根据笔者在安全运营中心(SOC)工作的个人经验,一方面,许多(也许不是大多数)安全运营商和传统威胁情报分析师只会按照预定的步骤,即检测、响应、补救和重复周期,来修复漏洞。另一方面,SOC之所以有用,是因为它们将众多工具的安全警报整合并关联到一个系统中。但是,每天新工具和威胁源的不断涌入往往会导致异常安全警报泛滥。
诸如防范泄露迹象、标记可疑锚节点、从收件箱中删除网络钓鱼电子邮件之类等举措虽然耗时却是十分必要的。解决一项安全事件可能要花费数小时甚至数天的时间。识别可能带有安全风险的活动并确保以正确的方法处理它们——分析、防御、调查和报告,但这些依然不能确定攻击者的身份。
然而当今漏洞新闻一出,大家会想到的第一个问题即:“谁做的?”利用泄露数据,提取有效信息,采取积极防御措施,识别攻击者的身份,了解他们的作案手法、背后的网络犯罪情报团队,完成了这些之后就可以很快地破坏其进攻性网络运营(OCO)和基础设施了。
7月下旬披露的Capital One泄露事件之所以引人注目,不仅因为其规模巨大(已访问了超过1亿个美国和加拿大客户帐户),而且还在于攻击者Paige Thompson犯罪之后的身份伪装。
如前所述,网络罪犯经常会试图掩盖身份,但是Thompson选择在社交媒体上吹嘘自己的犯罪行径来吸引注意力,想必他不是一个“优秀的犯罪分子”。但是,大多数网络罪犯并不会像Thompson那样表现自己,因此了解敌人及其工具至关重要。

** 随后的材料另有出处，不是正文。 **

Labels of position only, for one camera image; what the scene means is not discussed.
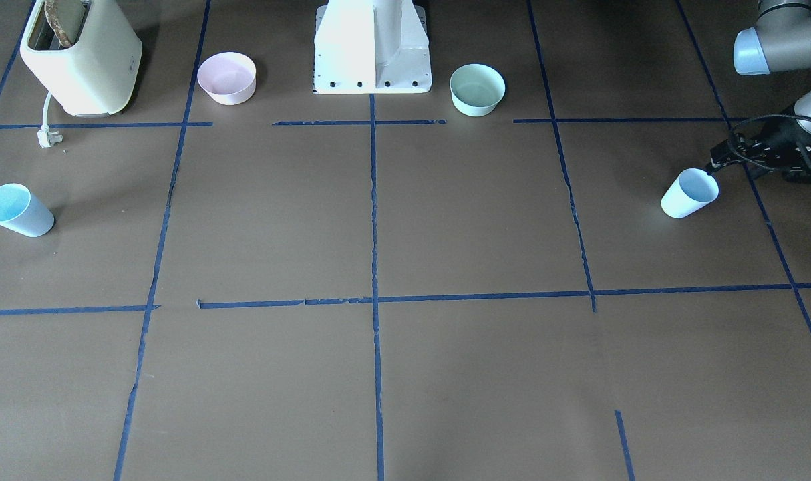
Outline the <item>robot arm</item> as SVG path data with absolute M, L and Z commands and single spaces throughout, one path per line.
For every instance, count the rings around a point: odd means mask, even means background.
M 733 48 L 736 73 L 760 75 L 811 68 L 811 1 L 760 1 L 756 24 L 740 31 Z M 759 116 L 751 138 L 729 131 L 710 152 L 705 172 L 746 165 L 754 178 L 779 173 L 811 184 L 811 91 L 778 114 Z

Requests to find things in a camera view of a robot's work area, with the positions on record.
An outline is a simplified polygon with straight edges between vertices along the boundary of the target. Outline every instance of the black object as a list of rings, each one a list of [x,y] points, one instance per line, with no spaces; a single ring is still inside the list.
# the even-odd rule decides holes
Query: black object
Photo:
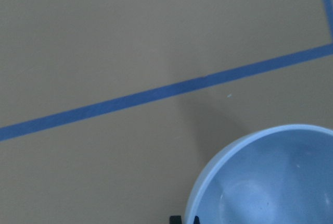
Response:
[[[182,217],[180,215],[170,216],[169,224],[183,224],[182,223]],[[199,220],[198,216],[196,216],[194,218],[194,223],[193,224],[200,224],[200,220]]]

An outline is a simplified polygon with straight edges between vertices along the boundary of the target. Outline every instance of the bowl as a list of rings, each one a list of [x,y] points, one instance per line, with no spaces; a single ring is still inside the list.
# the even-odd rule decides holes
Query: bowl
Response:
[[[333,131],[285,125],[247,135],[198,177],[185,224],[332,224]]]

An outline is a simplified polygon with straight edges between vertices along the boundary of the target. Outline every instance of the blue bowl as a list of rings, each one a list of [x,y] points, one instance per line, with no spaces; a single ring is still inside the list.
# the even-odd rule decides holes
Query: blue bowl
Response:
[[[333,131],[286,125],[221,150],[198,177],[185,224],[332,224]]]

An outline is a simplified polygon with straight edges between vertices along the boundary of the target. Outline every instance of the bowl rim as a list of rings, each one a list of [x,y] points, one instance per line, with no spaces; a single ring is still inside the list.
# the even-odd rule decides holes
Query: bowl rim
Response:
[[[238,151],[240,151],[245,146],[249,145],[250,143],[264,136],[288,130],[310,130],[333,136],[333,130],[324,127],[307,125],[307,124],[290,124],[290,125],[282,125],[254,132],[231,142],[228,146],[224,147],[221,151],[219,151],[207,163],[207,165],[204,167],[199,177],[197,178],[187,201],[185,215],[184,215],[185,224],[193,224],[197,209],[199,207],[199,203],[201,201],[201,198],[203,197],[206,188],[208,187],[209,183],[214,178],[216,173],[220,170],[220,168],[231,157],[233,157]]]

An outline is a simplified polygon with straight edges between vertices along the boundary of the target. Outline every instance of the floor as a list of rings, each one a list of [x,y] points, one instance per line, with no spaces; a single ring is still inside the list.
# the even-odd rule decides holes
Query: floor
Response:
[[[168,223],[230,142],[333,128],[331,0],[0,4],[1,223]]]

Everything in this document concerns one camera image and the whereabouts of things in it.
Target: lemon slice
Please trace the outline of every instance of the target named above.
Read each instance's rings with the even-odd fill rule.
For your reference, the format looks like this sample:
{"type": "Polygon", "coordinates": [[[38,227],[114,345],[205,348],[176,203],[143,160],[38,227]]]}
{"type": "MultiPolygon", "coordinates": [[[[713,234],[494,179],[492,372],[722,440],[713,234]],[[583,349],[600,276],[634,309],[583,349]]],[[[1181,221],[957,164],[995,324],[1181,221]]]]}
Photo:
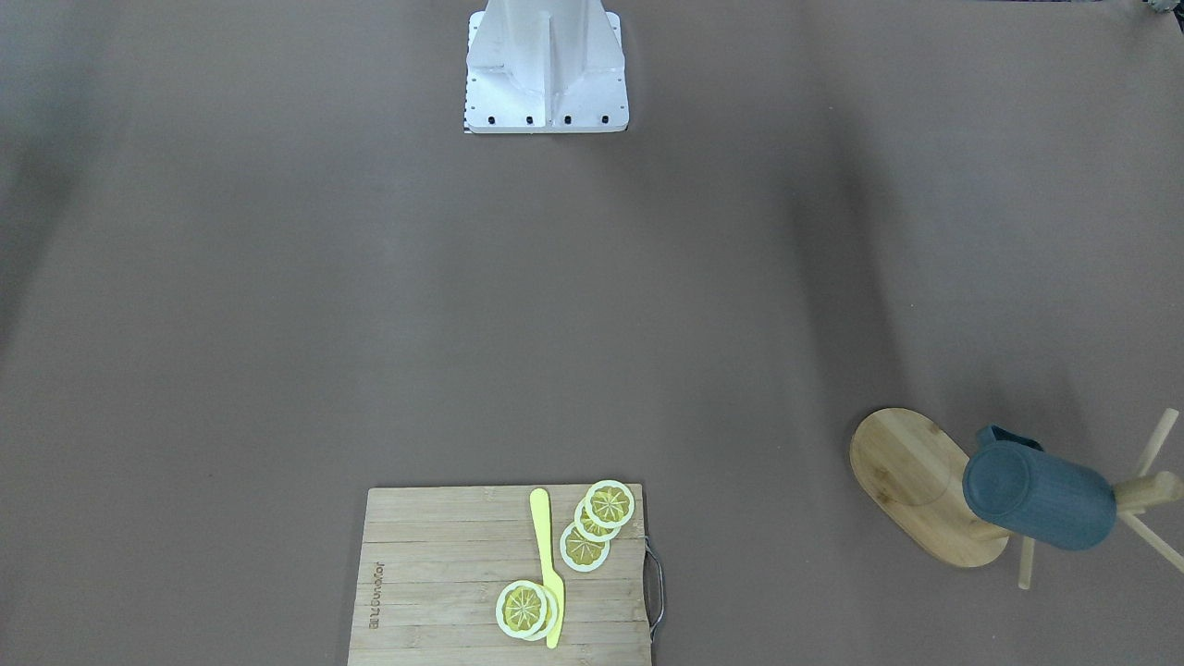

从身份识别网络罪犯的角度,本文建议可以采取以下五步方法来确定打击网络犯罪对策,防范网络攻击:
- 及时更新数据:重置员工和客户帐户密码,防止数据收购,这有利于降低黑市上被窃取数据的价值,并使数据买方对卖方失去信心。暗网经济在很大程度上取决于信任。
- 快速行动:当发现数据泄露时,越早采取应急措施,越能减少混乱和财产损失。掌控泄露数据的公开时间至关重要。
- 报告公开出来:迅速提交可疑活动报告(SAR)并通知执法部门。致电DHS的国家网络安全和通信集成中心(NCCIC),或致电当地FBI网络部门。如果可以精确地进行身份识别,那么执法部门可以帮助起诉罪犯并破坏他们的犯罪活动,甚至揭露他们整个的作案活动。
- 识别威胁源:分析在何时何地遭受攻击。修补漏洞,并确保审核一下合作伙伴和供应商的安全态势,因为它们也可能是攻击途径。
- 协作:鉴于网络互连,协作已成为一项防御的重要工具。如果发现其他公司的数据泄露,请主动通知他们,以便他们可以迅速通知客户,重置密码并执行必要的补救措施。通过协作,企业之间可以获取更多的信息。
坚持执行以上五个步骤,组织可以有效打击网络犯罪,从恶意论坛上窃取的数据也无法再被利用。身份识别不仅可以用于军事,还可以服务金融行业、零售业、加密货币市场、社交媒体平台、以及情报执法部门。对于执法机构,身份识别对于起诉和立案至关重要。对于企业组织,身份识别有利于评估风险以便制定有效对策。
网络犯罪分子利用连接世界各地的设备按键就可以入侵数据库并窃取大量敏感信息。安全负责人需要了解的是每次攻击背后总会有一个主要人物,因此利用身份识别进行有效打击而非反复地开展防御性“猫鼠游戏”。